Show us the evidence for the value of medical AI

The adoption of artificial intelligence (AI)-powered tools is accelerating rapidly across all layers of healthcare systems. Predictive models, decision support tools and generative tools have entered clinical environments1, and large language models are increasingly being used by the general public to seek medical information and advice2. Yet evidence that AI tools create value for patients, providers or health systems remains scarce.

Nonetheless, in publications, and in product materials, claims about clinical impact are increasingly more common, even though there is no clear agreement on what level of evidence should be required before such claims are considered credible. The result is not only scientific uncertainty but also often premature implementation and adoption. If AI is to improve care meaningfully, the field must begin to systematically and consistently link claims of impact to appropriate, proportional evidence. A framework for how AI medical technologies should be evaluated, by what metrics and against which benchmarks is urgently needed.

Thus far, evaluation of medical AI has relied mostly on statistical metrics — such as discrimination, calibration, sensitivity and specificity — that measure computational capabilities and the performance of a tool. Although these metrics are certainly important, they do not establish clinical impact on their own. A system may perform very well in retrospective validation and still fail to improve care if its outputs are poorly timed, difficult to interpret, inconsistently acted upon or disruptive to clinical workflows. As a result, when such tools are adopted without more-concrete measures of their clinical impact, health systems and users may invest in products whose real-world value remains uncertain at best and whose unintended consequences may be substantial.

Claims of clinical impact in medicine have historically required more than demonstration of technical performance alone. For instance, drug development typically requires progressively stronger evidence before clinical benefit is accepted, and oversight mechanisms from government agencies help determine when evidence is sufficient for approval, recommendation or reimbursement. For many reasons, including the rapid pace of technological change, heterogeneous applications and different incentives for evidence generation, the medical AI field has not yet developed comparable norms. Although regulatory frameworks are the subject of ongoing debate and development, they remain inadequate3. Published studies often emphasize technical validity over clinical usefulness4. Implementation decisions are frequently made before core questions of actionability, feasibility, safety and effectiveness have been adequately addressed5. In the absence of a consensus on evidentiary standards, those decisions may rely more on early adoption enthusiasm than on consistent criteria. Without clearer rules and a direct mandate to provide robust evidence, the threshold for claiming value remains too variable.
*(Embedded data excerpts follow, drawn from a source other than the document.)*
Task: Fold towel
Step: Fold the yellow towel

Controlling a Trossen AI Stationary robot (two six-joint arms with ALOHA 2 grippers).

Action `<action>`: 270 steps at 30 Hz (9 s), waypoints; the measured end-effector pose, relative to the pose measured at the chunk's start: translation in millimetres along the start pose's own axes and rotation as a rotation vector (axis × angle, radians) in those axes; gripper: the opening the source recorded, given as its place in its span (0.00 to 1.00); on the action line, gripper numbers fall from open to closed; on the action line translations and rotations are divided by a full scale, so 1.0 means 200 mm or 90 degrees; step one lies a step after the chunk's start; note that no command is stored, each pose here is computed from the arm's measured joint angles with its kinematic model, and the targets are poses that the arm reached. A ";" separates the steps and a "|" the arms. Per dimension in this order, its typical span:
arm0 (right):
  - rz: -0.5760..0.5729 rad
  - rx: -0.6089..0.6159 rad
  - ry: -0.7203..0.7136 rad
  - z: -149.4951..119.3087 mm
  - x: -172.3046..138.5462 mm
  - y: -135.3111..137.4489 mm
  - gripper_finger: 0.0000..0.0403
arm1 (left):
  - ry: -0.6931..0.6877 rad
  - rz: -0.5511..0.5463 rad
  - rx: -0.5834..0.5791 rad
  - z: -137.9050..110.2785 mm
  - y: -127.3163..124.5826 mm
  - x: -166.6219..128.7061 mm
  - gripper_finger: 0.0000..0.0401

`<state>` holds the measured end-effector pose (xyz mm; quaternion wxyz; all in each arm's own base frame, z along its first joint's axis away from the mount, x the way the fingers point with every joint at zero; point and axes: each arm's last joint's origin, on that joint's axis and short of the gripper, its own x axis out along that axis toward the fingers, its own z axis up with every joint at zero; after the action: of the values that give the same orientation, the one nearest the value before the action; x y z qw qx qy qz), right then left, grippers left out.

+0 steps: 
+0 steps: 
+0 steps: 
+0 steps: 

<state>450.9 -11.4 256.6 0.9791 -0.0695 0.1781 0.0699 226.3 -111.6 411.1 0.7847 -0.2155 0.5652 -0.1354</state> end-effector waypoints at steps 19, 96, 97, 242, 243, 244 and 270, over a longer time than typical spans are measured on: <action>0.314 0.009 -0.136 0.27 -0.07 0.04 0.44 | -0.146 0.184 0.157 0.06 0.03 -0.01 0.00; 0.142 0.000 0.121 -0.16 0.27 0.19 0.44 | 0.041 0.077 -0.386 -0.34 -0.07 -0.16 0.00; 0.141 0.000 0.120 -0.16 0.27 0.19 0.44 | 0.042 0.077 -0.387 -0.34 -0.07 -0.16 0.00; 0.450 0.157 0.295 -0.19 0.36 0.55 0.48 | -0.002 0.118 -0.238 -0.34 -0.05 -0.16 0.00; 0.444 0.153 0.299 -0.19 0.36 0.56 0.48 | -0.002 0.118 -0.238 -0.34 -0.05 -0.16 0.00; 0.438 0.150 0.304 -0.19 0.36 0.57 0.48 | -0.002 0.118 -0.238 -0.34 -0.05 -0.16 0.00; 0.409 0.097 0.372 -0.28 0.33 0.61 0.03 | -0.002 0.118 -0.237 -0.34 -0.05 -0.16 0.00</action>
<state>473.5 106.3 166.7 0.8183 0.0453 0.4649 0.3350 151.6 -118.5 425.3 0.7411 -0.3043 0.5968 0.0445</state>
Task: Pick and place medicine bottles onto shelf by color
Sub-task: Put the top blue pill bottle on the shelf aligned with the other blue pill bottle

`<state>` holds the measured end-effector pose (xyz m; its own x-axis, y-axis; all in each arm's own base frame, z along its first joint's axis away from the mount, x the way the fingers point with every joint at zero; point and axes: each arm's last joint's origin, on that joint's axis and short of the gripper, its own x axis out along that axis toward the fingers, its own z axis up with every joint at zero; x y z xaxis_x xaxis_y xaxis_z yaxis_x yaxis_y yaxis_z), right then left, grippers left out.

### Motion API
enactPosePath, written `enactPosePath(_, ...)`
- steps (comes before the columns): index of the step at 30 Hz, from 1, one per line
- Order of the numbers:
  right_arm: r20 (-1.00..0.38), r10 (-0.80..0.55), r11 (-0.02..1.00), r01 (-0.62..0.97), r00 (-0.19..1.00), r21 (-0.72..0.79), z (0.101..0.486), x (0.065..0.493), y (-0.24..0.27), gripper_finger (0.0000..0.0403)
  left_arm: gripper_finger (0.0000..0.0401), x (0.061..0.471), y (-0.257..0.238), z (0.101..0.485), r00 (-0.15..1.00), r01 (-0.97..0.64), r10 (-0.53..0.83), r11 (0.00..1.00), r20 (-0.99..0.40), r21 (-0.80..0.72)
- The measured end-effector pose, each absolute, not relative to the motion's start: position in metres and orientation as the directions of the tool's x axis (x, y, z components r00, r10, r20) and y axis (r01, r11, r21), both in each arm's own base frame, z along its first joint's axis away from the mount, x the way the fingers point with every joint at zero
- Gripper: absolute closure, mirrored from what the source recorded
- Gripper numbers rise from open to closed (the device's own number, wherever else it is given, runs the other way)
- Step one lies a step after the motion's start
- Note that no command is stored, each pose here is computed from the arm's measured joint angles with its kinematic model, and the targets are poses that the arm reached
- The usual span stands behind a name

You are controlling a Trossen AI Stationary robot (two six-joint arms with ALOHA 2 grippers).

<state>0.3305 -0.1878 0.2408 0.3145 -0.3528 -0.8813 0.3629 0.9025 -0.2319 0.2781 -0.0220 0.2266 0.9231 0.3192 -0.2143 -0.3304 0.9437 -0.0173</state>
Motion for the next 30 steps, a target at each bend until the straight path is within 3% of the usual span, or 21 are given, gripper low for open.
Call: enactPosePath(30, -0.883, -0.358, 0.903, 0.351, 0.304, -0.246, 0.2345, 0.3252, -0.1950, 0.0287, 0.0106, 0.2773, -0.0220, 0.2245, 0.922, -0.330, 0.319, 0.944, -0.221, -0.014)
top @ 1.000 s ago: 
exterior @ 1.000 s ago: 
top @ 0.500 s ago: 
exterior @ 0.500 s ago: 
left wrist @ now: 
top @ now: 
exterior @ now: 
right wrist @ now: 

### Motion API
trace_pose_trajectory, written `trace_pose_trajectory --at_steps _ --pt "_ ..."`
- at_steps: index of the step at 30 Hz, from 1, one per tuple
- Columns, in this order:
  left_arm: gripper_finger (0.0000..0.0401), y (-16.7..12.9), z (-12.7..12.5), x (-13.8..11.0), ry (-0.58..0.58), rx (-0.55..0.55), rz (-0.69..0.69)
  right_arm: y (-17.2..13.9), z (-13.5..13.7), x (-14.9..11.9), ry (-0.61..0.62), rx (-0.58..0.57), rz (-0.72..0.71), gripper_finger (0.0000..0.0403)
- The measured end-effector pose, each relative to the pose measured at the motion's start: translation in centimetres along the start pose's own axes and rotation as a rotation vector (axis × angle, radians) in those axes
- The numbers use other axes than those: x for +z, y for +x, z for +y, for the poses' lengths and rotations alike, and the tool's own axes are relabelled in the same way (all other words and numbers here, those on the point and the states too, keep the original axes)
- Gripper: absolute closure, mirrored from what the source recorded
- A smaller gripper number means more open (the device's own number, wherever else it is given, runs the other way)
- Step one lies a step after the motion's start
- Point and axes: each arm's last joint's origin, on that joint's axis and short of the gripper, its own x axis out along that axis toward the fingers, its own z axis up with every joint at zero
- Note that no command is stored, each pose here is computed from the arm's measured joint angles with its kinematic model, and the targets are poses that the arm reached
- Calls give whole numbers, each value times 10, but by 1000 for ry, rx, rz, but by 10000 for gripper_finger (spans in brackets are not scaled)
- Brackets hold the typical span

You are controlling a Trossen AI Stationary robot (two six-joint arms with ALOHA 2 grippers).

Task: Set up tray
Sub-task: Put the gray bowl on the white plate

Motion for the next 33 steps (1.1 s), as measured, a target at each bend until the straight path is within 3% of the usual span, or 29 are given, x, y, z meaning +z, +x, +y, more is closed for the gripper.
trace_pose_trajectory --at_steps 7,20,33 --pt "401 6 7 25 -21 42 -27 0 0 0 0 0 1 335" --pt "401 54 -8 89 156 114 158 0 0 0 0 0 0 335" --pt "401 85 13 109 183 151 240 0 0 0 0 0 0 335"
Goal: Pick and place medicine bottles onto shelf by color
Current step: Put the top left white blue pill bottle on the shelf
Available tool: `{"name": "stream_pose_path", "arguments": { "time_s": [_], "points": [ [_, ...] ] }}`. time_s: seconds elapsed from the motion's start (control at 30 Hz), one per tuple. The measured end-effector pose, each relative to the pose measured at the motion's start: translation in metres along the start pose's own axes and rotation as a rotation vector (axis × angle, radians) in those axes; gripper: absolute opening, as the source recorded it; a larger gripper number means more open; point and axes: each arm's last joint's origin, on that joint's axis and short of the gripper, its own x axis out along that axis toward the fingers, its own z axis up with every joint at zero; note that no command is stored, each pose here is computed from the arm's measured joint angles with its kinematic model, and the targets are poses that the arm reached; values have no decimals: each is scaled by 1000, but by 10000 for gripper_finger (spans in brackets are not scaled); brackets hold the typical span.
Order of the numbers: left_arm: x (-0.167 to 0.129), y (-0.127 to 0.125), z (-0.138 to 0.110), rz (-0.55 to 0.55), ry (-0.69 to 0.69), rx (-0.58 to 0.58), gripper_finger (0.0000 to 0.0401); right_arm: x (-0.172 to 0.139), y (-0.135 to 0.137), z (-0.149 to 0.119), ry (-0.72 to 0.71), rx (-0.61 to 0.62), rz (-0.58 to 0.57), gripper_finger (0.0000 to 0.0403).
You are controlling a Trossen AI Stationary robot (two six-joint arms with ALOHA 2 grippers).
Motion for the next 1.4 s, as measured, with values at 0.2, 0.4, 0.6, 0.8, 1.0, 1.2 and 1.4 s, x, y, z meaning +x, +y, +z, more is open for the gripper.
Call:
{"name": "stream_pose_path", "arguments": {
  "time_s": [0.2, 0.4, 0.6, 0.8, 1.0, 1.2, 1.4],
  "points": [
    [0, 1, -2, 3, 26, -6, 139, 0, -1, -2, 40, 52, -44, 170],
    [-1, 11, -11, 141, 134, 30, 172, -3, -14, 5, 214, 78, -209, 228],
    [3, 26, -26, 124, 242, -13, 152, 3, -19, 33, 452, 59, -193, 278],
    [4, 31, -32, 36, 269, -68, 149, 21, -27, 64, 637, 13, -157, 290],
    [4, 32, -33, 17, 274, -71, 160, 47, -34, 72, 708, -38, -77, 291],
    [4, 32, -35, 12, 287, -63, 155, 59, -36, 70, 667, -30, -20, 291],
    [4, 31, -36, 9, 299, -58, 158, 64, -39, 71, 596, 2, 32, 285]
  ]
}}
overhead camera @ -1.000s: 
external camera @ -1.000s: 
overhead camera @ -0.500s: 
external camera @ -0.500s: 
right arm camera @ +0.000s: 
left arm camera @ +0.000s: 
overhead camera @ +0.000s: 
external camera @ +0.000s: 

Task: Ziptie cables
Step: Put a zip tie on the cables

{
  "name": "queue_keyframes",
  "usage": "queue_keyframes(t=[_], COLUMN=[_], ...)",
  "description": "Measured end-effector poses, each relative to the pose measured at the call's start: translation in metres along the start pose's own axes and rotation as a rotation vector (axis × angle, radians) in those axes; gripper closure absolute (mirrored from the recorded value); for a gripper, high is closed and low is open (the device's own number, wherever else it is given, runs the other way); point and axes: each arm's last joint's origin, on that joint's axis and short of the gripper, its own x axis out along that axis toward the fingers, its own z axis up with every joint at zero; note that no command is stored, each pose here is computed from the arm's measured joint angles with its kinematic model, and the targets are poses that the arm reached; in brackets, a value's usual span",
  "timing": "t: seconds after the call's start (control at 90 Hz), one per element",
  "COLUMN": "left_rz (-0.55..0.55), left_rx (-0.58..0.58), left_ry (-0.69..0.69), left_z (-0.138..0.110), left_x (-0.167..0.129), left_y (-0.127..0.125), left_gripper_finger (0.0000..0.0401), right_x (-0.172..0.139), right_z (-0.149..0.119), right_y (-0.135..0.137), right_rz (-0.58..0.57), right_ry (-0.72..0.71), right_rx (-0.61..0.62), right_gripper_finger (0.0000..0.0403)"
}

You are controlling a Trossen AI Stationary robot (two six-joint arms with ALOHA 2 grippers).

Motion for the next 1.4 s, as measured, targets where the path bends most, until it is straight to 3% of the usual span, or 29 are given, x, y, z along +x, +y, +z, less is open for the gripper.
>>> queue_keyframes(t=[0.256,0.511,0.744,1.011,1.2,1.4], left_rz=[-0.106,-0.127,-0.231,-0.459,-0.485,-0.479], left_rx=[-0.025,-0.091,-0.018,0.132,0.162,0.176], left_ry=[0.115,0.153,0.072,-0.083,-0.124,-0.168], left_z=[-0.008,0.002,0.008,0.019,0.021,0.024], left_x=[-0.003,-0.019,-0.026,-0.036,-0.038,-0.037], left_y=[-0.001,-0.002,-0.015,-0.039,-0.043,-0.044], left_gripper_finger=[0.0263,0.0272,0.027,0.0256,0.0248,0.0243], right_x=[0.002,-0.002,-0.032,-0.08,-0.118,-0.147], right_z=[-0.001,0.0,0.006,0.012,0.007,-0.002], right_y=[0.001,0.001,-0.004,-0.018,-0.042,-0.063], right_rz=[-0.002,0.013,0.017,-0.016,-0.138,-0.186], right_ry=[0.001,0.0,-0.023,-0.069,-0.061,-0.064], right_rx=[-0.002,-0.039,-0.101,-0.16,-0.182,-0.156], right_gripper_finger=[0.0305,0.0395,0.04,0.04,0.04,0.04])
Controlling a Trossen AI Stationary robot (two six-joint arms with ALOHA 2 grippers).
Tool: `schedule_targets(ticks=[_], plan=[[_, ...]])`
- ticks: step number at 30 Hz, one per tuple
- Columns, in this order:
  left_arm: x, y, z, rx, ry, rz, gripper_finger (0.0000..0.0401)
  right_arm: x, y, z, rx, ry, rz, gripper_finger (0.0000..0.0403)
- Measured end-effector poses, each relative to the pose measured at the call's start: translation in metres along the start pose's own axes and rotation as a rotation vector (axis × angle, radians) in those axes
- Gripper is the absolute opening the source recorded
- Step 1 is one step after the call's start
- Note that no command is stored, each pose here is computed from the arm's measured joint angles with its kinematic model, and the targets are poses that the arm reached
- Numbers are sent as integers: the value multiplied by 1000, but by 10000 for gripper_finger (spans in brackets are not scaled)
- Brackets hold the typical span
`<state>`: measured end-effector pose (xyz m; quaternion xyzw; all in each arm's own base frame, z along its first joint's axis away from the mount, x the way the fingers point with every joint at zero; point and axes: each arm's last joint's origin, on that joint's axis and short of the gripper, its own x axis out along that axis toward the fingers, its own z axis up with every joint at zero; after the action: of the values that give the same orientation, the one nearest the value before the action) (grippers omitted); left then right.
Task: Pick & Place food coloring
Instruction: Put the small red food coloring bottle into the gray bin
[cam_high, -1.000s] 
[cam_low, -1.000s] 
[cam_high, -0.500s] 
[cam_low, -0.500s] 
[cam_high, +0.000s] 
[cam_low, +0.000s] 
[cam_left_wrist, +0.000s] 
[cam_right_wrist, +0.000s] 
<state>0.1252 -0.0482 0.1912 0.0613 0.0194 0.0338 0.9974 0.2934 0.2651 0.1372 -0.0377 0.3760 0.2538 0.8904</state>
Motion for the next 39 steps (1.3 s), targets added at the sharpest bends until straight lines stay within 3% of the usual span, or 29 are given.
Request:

Going forward, the medical AI field must develop a consistent framework to connect claims of clinical value of an AI tool to the appropriate type of evidence needed to support those claims. For example, claims of analytic performance should require robust validation in the intended setting and population, whereas claims of clinical actionability should require evidence that outputs are interpretable and can support reasonable decisions. Claims of workflow benefit should require implementation studies showing that tools can be integrated without the introduction of delay, burden or unintended harms. Claims of improved outcomes or efficiency should require stronger prospective evidence, including comparative evaluations to standard of care, where appropriate. Moreover, because model performance may shift over time, post-deployment monitoring should be seen as an institutional expectation rather than as a late, optional addition.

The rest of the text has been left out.